The outline of the assigment is to build a deep neural network for a image classification task is as follows:
- Initialize the parameters for a L layer neural network.
- Implement the forward propagation module to compute the activation functions for L layers. We calculate RELU function for L-1 layers and Sigmoid function for the Lth layer. We store Z as a cache to be used in while calculating gradients in the backward propagation.
- Compute the loss.
- Implement the backward propagation module to compute the gradients of activation function and parameters.
- Update the parameters using gradient descent method.
- Superscript [l] denotes a quantity associated with the lth layer.
- Example: a[L] is the Lth layer activation. W[L] and b[L] are the Lth layer parameters.
- Superscript (i) denotes a quantity associated with the ith example.
- Example: x(i) is the ith training example.
- Lowerscript i denotes the ith entry of a vector.
- Example: a[l]_i denotes the ith entry of the lth layer's activations.
import time
import numpy as np
import h5py
import matplotlib.pyplot as plt
import scipy
from PIL import Image
from scipy import ndimage
%matplotlib inline
plt.rcParams['figure.figsize'] = (5.0, 4.0) # set default size of plots
plt.rcParams['image.interpolation'] = 'nearest'
plt.rcParams['image.cmap'] = 'gray'
%load_ext autoreload
%autoreload 2
np.random.seed(1)
We write a helper function to initialize the parameters.
We store nl, the number of units in different layers in a variable layer_dims
. For example, layer_dims
= [2,4,1] is a neural network with 2 inputs, one hidden layer with 4 neurons, one output layer with one output unit.

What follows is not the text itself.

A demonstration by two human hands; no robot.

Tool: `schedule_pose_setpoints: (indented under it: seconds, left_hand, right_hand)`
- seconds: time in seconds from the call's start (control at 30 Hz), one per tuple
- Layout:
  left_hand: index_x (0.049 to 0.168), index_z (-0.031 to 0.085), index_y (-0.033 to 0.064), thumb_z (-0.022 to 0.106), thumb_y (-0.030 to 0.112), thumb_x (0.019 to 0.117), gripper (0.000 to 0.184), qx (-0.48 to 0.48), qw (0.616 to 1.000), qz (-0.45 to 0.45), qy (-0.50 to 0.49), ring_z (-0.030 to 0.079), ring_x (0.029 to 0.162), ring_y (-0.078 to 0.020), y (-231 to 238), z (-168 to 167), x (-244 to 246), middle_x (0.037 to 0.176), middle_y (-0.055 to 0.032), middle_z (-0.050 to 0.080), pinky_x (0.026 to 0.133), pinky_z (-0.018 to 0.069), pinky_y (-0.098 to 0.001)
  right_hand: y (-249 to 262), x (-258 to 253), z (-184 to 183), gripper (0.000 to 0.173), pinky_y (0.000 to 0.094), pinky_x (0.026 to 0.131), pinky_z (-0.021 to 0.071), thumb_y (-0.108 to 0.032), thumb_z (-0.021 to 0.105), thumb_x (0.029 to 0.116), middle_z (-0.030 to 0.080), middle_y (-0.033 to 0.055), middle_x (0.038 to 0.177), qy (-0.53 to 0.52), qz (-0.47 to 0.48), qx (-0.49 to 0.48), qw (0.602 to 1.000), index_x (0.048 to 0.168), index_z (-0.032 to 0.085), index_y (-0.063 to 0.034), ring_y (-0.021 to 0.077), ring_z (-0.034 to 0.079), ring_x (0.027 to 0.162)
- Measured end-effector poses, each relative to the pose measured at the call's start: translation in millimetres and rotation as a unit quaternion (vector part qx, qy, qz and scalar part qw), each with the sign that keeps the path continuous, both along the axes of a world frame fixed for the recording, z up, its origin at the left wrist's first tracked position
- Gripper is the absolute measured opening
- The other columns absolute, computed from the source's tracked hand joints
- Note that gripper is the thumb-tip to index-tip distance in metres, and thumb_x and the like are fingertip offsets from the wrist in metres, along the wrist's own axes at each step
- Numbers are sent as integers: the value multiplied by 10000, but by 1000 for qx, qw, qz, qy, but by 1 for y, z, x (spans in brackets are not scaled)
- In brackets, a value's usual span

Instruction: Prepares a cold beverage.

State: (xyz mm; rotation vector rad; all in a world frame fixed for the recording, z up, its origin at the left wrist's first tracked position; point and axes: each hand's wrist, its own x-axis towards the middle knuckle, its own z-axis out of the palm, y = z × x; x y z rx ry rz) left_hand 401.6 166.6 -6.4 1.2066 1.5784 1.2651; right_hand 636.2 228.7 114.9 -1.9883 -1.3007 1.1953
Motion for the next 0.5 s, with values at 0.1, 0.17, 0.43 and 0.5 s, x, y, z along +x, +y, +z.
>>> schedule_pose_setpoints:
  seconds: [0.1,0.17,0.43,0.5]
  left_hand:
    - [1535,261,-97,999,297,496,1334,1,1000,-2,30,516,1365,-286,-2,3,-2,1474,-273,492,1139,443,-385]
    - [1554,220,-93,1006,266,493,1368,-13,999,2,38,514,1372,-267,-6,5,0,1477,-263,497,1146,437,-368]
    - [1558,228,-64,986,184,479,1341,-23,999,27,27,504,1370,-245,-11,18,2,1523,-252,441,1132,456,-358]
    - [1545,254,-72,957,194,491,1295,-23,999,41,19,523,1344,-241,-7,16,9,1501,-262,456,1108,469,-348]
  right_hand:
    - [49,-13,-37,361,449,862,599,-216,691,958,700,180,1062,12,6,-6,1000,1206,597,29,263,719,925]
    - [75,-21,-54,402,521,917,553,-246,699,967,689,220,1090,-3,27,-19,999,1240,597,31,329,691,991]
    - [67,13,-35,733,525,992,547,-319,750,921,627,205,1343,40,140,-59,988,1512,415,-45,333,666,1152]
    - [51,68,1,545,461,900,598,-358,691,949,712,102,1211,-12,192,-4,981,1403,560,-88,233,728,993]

def initialize_parameters_deep(layer_dims):
"""
Arguments:
layer_dims -- python array (list) containing the dimensions of each layer in our network
Returns:
parameters -- python dictionary containing your parameters "W1", "b1", ..., "WL", "bL":
Wl -- weight matrix of shape (layer_dims[l], layer_dims[l-1])

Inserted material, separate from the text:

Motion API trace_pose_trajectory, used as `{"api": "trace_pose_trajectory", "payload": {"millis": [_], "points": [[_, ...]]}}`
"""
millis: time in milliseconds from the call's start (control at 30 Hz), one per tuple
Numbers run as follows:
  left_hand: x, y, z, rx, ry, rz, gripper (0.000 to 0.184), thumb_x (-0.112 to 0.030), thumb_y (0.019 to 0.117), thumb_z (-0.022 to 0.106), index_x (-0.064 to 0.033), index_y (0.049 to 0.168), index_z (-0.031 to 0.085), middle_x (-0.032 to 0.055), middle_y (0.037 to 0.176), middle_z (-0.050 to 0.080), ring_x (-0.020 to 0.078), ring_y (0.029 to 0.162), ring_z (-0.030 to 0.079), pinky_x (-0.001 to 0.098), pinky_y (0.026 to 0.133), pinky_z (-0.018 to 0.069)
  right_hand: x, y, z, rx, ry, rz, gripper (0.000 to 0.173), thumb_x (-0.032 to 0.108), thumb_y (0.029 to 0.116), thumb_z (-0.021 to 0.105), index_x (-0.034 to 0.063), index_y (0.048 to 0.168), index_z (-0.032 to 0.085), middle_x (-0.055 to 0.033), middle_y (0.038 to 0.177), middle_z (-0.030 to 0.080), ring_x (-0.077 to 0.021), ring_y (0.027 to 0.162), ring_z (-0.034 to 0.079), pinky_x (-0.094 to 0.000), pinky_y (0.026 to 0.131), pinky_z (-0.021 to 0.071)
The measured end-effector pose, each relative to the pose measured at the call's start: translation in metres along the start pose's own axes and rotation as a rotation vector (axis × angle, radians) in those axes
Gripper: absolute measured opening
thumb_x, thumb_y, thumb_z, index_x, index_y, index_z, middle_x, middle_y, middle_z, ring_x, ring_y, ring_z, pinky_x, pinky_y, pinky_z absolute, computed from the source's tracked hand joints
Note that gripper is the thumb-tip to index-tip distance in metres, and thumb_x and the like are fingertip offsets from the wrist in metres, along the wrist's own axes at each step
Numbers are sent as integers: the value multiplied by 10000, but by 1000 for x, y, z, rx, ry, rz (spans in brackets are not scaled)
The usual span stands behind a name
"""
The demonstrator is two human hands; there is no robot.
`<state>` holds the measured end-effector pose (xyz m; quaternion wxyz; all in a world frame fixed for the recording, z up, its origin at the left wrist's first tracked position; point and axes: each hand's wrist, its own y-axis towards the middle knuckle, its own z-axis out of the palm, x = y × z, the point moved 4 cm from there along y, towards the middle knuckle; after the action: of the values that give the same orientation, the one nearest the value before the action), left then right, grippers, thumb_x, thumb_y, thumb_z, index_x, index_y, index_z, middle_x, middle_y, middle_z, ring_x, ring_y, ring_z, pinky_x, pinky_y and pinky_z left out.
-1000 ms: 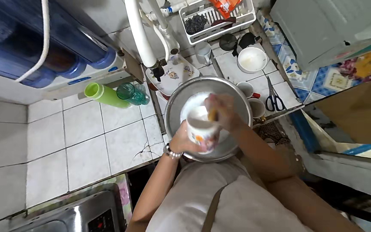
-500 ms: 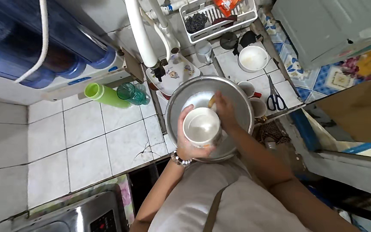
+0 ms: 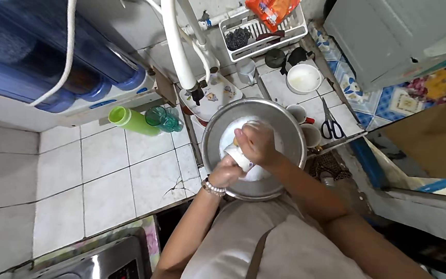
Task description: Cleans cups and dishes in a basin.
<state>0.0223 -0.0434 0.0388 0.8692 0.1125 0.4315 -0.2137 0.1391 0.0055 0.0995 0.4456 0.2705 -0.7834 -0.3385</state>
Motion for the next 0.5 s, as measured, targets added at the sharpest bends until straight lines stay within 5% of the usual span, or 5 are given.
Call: {"api": "trace_pose_trajectory", "payload": {"millis": [100, 200, 333, 433, 500], "points": [[6, 5, 1, -200, -612, 99, 251, -234, 780, 705, -108, 988, 763, 85, 965, 767, 184, 911, 742, 350, 816, 611, 9, -21, -5, -31, 59, -305, 430, 318, 1049, 449, 103, 713, 611, -56, 648, 613, -195, 664, 611, -348, 743, 518], [5, 12, 6, -217, -730, 129, 408, -417, 936, 666, -87, 1174, 698, 131, 1089, 745, 233, 1013, 731, 402, 898, 602, 3, -39, -10, -33, 156, -315, 368, 460, 1094, 389, 146, 997, 555, -57, 915, 582, -180, 922, 606, -344, 984, 476], [8, 7, 14, -264, -651, 119, 430, -452, 861, 753, -125, 1137, 714, 92, 1065, 756, 205, 1002, 736, 386, 887, 610, -20, -58, -6, -156, 432, 300, 499, 564, 1075, 360, 174, 1370, 458, 56, 1388, 525, -32, 1323, 487, -266, 1097, 437], [10, 0, 19, -220, -580, 72, 396, -453, 814, 789, -142, 1059, 763, 58, 1023, 773, 168, 976, 744, 356, 874, 614, -27, -63, 0, -53, 920, 779, 884, 818, 882, 450, 76, 1343, 588, -11, 1288, 684, -112, 1222, 620, -354, 1051, 512], [7, -5, 19, -203, -569, 65, 346, -395, 833, 787, -124, 1048, 772, 60, 1022, 777, 159, 976, 747, 340, 881, 614, -33, -52, -8, 145, 996, 820, 769, 690, 945, 483, 20, 1281, 653, -62, 1231, 731, -142, 1187, 664, -359, 1041, 528]]}}
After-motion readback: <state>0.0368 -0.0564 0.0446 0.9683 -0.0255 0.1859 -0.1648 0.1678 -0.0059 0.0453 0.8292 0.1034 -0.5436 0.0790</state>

bl -- bias vector of shape (layer_dims[l], 1)
"""
parameters={}
L= len(layer_dims)
for l in range(1,L):
parameters['W'+str(l)]= np.random.randn(layer_dims[l], layer_dims[l-1])*0.01
parameters['b'+str(l)]= np.zeros((layer_dims[l],1))

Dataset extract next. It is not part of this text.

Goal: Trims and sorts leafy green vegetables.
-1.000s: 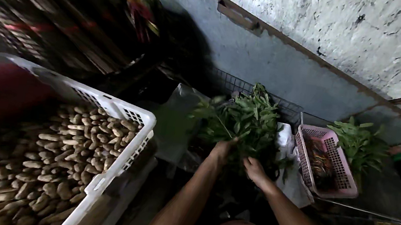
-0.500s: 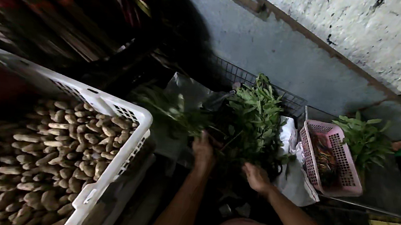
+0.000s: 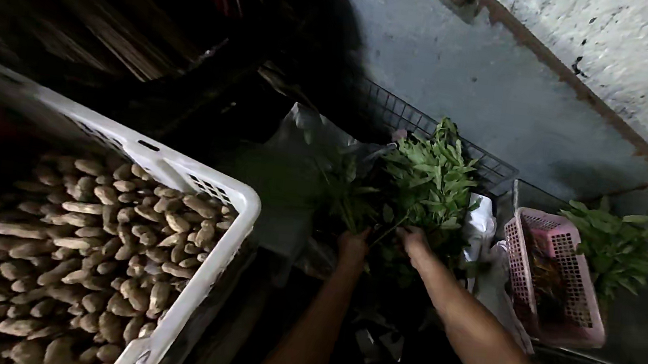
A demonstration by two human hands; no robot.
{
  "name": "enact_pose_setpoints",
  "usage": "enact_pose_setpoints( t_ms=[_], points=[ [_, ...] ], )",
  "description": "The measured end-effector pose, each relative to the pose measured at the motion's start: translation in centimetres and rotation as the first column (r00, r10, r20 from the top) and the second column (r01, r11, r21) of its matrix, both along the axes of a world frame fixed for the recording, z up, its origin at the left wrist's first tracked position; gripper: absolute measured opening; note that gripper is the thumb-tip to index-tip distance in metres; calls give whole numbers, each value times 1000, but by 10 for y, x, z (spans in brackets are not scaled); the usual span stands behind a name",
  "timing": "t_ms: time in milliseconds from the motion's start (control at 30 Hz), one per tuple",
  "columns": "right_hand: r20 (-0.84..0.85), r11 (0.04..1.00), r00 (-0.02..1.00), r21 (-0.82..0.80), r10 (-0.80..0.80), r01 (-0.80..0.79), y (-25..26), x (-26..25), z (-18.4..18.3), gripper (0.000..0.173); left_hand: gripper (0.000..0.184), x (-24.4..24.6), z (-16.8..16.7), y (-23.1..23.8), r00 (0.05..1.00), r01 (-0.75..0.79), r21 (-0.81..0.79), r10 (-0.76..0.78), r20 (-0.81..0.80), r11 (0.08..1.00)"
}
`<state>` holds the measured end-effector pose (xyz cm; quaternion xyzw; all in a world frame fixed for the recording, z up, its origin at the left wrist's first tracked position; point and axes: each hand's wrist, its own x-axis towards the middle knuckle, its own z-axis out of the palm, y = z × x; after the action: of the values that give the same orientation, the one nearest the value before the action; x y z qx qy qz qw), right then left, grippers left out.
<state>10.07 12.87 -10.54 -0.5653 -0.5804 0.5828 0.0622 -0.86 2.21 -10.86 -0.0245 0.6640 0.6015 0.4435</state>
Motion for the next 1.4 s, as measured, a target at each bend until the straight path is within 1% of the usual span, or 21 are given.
enact_pose_setpoints(
  t_ms=[33,100,200,267,300,400,467,533,600,667,733,833,933,1000,1067,1133,1200,1267,1300,1367,1400],
  points=[
    [-61,988,992,-111,-111,104,-1,-8,-6,41,30,1,1,0,1000,-9,23,9,4,1000],
    [-123,922,944,-283,-307,263,-1,-20,-13,46,28,2,4,-3,999,-37,80,34,36,996],
    [-206,844,852,-370,-481,387,1,-25,-14,43,29,-5,9,-15,994,-49,152,33,104,987],
    [-267,830,798,-327,-540,452,-1,-22,-5,40,30,-12,12,-28,992,-44,178,22,126,983],
    [-303,836,782,-267,-544,479,-4,-19,3,38,29,-15,12,-33,991,-56,201,31,126,978],
    [-410,874,784,-80,-466,479,-12,-12,20,33,20,-15,19,-39,984,-137,284,97,152,949],
    [-409,928,855,48,-318,368,-20,-3,26,33,14,-4,32,-37,977,-183,314,137,163,932],
    [-345,951,934,247,-92,184,-30,6,29,31,12,11,42,-32,979,-190,313,156,131,930],
    [-204,899,970,437,130,-29,-43,14,35,31,20,26,45,-30,990,-138,293,127,57,946],
    [-14,801,960,555,279,-225,-58,20,41,32,26,37,40,-30,997,-59,267,68,-24,962],
    [186,699,913,595,362,-398,-73,25,47,32,24,46,35,-32,997,9,206,8,-83,979],
    [417,583,817,572,398,-577,-85,35,49,36,17,53,35,-35,990,2,106,13,-140,994],
    [496,537,744,516,447,-667,-85,52,51,38,22,43,38,-36,983,-61,89,75,-170,994],
    [514,560,710,443,482,-701,-71,65,58,41,25,29,45,-37,971,-138,89,153,-185,986],
    [591,582,673,381,444,-718,-49,79,60,41,24,10,46,-33,949,-265,121,281,-144,957],
    [704,608,642,375,305,-700,-26,89,58,37,29,-13,34,-33,931,-342,153,357,-79,927],
    [755,652,634,397,168,-646,-6,84,59,44,27,-29,25,-35,920,-386,185,393,0,904],
    [728,692,672,414,138,-591,5,61,62,42,14,-34,15,-33,924,-381,148,376,66,913],
    [679,737,711,385,182,-556,8,46,59,38,12,-33,9,-34,938,-342,132,331,98,930],
    [531,854,806,263,261,-449,15,18,39,38,19,-28,-4,-39,956,-265,119,245,160,957],
    [444,914,863,194,242,-356,16,6,26,39,16,-26,-10,-42,958,-241,121,217,186,963]
  ],
)
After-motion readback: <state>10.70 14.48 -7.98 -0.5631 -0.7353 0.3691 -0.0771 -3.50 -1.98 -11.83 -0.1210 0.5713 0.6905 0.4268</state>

assert(parameters['W' + str(l)].shape == (layer_dims[l], layer_dims[l-1]))
assert(parameters['b' + str(l)].shape == (layer_dims[l], 1))
return parameters
After initializing the parameters, we will now do the forward propagation module. We will implement some basic functions that we will use later when implementing the model. We will complete three functions in this order:
- LINEAR
- LINEAR -> ACTIVATION where ACTIVATION will be either ReLU or Sigmoid.
- [LINEAR -> RELU] X (L-1) -> LINEAR -> SIGMOID (whole model)
The linear forward module (vectorized over all the examples) computes the following equations:
Z[l] = W[l]A[l-1] +b[l]
where A[0] = X.
def linear_forward(A,W,b):
"""
Implement the linear part of a layer's forward propagation.
Arguments:
A -- activations from previous layer (or input data): (size of previous layer, number of examples)
W -- weights matrix: numpy array of shape (size of current layer, size of previous layer)
b -- bias vector, numpy array of shape (size of the current layer, 1)
Returns:
Z -- the input of the activation function, also called pre-activation parameter
cache -- a python dictionary containing "A", "W" and "b" ; stored for computing the backward pass efficiently
"""
Z= np.dot(W,A)+b
assert(Z.shape==(W.shape[0],A.shape[1]))
cache= (A,W,b)
return Z, cache
We use two activation functions:
def sigmoid(Z):
A = 1/(1+np.exp(-Z))
cache = Z
return A, cache
def relu(Z):
A = np.maximum(0,Z)
assert(A.shape == Z.shape)
cache = Z
return A, cache
def linear_activation_forward(A_prev,W,b,activation):
"""
Implement the forward propagation for the LINEAR->ACTIVATION layer
Arguments:
A_prev -- activations from previous layer (or input data): (size of previous layer, number of examples)
W -- weights matrix: numpy array of shape (size of current layer, size of previous layer)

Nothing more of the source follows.